- THE PROBLEM
Select every line below containing the word "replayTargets".

### DATA

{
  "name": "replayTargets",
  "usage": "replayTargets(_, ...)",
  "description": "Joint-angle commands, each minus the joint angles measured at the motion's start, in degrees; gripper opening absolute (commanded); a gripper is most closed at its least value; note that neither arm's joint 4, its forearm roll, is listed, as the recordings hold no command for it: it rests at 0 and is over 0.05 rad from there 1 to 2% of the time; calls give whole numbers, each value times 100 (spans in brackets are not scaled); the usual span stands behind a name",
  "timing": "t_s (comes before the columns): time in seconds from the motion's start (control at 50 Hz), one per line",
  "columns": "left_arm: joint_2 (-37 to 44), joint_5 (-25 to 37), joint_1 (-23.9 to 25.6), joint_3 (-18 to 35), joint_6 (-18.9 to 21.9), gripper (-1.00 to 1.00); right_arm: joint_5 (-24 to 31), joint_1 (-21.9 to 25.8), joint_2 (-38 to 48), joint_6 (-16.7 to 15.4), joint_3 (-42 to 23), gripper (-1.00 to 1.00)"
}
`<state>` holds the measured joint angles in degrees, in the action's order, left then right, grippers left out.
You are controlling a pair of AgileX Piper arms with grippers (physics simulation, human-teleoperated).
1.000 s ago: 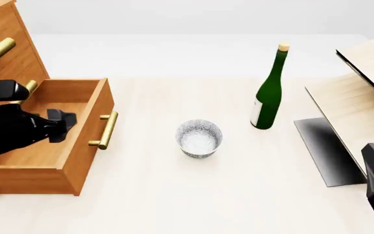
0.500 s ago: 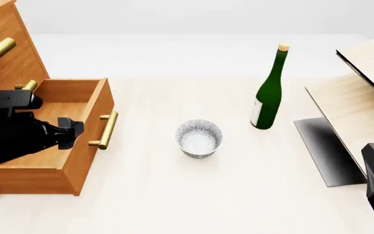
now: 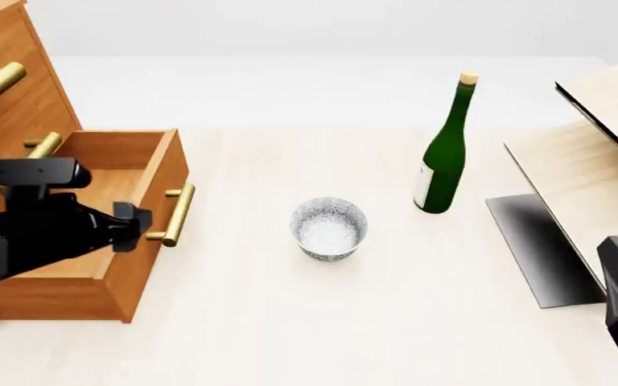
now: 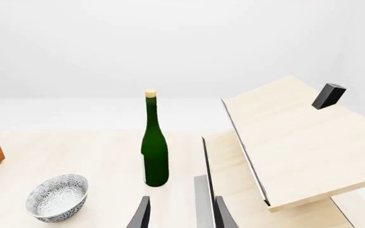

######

- ANSWER
  "name": "replayTargets",
  "usage": "replayTargets(_, ...)",

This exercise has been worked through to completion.